Directions: Where does the string "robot" appear in the records? Copy each line that holds it.

(Collected data entries)
◇ ◇ ◇ ◇

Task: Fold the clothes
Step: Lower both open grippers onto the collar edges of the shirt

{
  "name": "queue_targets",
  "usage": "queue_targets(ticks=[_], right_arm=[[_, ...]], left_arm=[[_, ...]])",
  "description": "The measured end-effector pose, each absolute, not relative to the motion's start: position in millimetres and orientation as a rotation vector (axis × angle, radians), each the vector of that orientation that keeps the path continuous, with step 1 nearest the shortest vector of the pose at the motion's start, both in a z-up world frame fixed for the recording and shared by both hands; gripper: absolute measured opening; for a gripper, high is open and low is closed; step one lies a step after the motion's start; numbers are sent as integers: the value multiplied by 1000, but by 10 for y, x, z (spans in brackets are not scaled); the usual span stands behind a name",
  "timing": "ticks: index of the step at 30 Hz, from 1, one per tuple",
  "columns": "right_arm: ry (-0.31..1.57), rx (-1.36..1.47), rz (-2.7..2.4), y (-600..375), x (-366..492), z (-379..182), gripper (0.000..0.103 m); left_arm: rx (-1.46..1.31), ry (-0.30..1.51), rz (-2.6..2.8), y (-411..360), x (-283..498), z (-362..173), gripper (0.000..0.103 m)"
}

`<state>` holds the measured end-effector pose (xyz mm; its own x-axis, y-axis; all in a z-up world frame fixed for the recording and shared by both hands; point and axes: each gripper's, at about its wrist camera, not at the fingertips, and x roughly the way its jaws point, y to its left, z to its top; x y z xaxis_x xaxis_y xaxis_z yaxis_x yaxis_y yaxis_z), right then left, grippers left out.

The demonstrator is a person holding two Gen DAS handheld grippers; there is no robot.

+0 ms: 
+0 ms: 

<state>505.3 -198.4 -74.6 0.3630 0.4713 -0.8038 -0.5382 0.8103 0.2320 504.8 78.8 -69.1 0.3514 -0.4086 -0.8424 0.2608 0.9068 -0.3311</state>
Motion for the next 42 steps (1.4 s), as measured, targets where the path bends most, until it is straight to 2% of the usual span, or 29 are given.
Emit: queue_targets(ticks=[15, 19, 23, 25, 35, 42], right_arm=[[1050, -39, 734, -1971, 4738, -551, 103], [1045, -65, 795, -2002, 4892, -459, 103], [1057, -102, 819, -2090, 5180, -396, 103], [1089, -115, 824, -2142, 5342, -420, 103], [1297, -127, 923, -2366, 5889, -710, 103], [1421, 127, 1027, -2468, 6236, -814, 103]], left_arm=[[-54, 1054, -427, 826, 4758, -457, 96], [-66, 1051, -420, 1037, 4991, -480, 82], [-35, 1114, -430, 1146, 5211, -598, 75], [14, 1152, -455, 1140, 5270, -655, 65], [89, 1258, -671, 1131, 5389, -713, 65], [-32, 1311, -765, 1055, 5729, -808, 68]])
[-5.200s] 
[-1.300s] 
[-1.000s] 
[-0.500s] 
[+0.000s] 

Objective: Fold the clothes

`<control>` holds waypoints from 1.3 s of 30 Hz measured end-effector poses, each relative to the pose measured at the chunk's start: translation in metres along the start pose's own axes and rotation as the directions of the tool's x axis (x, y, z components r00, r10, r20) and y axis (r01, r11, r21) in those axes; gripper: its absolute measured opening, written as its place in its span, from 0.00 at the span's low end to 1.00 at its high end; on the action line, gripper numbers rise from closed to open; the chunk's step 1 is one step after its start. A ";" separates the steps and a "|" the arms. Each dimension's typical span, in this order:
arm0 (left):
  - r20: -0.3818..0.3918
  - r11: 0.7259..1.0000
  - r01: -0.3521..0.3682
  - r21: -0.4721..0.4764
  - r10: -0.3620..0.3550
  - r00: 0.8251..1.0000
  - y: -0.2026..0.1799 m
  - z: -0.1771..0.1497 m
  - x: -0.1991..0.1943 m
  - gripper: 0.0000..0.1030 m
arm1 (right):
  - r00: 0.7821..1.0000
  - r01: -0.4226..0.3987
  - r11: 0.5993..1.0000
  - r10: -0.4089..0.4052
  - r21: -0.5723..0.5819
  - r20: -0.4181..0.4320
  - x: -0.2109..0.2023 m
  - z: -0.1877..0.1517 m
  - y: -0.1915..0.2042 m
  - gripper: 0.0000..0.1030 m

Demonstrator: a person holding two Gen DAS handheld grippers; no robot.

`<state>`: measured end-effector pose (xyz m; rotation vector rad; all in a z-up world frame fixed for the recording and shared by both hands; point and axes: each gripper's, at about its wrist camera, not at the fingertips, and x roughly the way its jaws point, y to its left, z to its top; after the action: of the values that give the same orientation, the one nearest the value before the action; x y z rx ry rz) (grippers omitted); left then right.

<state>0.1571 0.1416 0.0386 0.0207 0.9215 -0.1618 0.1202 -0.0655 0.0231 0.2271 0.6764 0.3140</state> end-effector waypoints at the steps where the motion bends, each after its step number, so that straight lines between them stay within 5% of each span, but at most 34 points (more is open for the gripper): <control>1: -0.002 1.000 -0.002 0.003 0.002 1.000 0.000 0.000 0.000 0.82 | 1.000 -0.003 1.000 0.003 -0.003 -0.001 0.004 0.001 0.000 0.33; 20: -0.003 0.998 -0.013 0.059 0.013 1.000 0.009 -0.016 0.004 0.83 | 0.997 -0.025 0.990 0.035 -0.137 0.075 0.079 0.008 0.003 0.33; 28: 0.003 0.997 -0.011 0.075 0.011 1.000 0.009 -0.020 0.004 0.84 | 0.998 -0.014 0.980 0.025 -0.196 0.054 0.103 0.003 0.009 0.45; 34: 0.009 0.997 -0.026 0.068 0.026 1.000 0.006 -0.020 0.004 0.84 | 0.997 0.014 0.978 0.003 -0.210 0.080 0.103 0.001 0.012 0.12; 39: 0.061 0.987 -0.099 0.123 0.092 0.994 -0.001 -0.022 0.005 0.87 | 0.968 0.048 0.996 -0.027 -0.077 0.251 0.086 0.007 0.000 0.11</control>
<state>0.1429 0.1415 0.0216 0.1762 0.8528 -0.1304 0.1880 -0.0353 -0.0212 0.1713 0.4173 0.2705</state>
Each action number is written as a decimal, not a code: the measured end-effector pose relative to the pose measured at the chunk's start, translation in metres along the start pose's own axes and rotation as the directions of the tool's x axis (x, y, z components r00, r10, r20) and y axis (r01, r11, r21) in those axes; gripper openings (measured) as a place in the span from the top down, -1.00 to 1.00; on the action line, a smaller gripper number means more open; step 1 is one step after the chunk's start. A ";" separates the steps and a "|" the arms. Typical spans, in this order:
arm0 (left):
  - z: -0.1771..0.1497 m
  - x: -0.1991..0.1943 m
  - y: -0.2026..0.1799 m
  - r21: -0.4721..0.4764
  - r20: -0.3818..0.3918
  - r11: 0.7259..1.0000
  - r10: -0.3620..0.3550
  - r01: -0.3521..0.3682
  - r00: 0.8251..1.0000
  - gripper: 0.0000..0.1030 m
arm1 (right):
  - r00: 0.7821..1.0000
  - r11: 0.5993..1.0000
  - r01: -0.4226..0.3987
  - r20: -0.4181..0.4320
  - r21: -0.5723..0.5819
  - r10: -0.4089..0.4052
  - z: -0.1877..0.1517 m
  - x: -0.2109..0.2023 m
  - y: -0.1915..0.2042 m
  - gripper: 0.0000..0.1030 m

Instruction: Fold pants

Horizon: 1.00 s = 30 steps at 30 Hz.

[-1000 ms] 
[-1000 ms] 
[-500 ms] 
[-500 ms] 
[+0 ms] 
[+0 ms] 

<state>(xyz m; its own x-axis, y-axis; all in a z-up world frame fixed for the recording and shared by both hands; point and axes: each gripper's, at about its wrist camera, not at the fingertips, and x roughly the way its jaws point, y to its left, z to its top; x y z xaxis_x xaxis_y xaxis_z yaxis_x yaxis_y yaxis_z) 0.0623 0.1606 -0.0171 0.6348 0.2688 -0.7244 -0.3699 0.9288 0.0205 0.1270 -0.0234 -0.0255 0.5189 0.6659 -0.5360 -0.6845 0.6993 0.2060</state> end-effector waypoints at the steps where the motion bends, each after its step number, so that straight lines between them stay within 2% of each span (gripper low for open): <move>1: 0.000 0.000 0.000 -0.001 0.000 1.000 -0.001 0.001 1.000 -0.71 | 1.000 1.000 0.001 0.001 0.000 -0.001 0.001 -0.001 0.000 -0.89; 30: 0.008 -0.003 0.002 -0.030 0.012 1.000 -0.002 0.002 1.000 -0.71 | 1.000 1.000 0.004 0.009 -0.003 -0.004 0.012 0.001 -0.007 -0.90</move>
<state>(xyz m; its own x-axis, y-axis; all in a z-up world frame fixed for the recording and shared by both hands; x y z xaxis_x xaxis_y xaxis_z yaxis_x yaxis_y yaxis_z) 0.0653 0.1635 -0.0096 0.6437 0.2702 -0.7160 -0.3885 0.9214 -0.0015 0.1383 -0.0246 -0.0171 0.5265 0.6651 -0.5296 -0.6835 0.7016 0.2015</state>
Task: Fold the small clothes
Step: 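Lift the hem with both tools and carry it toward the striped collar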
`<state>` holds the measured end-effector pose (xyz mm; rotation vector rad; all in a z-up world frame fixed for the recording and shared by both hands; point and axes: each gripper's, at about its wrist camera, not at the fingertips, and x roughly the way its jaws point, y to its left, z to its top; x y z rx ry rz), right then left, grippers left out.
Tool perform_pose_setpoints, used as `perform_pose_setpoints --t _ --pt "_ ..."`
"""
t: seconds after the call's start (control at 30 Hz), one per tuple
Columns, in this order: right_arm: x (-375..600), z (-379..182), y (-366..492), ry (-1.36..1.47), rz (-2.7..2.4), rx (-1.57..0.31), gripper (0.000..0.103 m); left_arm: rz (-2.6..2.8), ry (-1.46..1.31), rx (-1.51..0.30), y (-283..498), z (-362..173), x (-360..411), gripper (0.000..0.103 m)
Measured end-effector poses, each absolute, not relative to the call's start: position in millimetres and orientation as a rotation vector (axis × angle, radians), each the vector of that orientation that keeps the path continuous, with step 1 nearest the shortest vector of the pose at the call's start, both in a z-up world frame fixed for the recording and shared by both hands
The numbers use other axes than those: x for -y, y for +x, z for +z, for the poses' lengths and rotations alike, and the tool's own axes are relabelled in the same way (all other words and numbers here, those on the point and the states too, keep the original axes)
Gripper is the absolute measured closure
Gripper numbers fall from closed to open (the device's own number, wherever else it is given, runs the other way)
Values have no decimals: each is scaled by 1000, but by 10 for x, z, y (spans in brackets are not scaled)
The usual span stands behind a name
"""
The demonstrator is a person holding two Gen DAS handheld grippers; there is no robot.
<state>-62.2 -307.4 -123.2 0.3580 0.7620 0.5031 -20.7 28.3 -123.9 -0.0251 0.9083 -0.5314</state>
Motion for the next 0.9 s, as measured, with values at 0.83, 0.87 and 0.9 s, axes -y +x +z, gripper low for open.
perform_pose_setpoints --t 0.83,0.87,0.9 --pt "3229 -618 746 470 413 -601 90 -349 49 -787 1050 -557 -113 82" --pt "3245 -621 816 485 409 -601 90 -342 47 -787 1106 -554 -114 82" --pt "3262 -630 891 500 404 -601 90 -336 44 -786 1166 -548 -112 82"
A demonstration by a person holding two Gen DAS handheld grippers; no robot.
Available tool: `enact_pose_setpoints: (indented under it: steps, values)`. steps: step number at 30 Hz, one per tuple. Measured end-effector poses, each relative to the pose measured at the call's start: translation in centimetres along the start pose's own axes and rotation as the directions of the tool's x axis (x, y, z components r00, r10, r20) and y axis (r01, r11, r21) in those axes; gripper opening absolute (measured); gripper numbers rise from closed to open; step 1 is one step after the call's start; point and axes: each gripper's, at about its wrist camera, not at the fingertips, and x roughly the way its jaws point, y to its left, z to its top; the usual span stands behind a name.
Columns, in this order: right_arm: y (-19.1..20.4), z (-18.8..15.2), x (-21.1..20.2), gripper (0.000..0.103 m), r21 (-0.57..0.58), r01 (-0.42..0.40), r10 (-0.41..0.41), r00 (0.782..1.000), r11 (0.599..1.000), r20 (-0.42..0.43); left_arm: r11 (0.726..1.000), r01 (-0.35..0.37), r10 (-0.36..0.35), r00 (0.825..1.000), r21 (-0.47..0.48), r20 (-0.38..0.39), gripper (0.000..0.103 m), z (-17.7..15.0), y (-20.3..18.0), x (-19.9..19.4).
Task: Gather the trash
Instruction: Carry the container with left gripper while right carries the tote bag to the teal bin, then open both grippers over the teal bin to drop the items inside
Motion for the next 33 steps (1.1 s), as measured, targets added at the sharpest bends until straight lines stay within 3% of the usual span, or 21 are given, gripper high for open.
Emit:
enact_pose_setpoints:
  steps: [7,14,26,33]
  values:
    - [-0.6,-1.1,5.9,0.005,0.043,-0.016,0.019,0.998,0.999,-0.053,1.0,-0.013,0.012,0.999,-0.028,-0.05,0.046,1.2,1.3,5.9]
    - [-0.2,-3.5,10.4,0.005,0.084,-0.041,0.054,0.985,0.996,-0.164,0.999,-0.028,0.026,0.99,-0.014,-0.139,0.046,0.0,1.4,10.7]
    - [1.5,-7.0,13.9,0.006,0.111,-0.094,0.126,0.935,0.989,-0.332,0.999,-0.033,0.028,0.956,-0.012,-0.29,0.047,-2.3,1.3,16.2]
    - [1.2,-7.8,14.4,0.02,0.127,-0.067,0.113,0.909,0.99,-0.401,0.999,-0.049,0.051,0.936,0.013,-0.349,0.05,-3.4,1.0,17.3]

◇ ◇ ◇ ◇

Exercise response:
The demonstrator is a person holding two Gen DAS handheld grippers; there is no robot.
Demonstrator: a person holding two Gen DAS handheld grippers; no robot.
The demonstrator is a person holding two Gen DAS handheld grippers; there is no robot.
A demonstration by a person holding two Gen DAS handheld grippers; no robot.

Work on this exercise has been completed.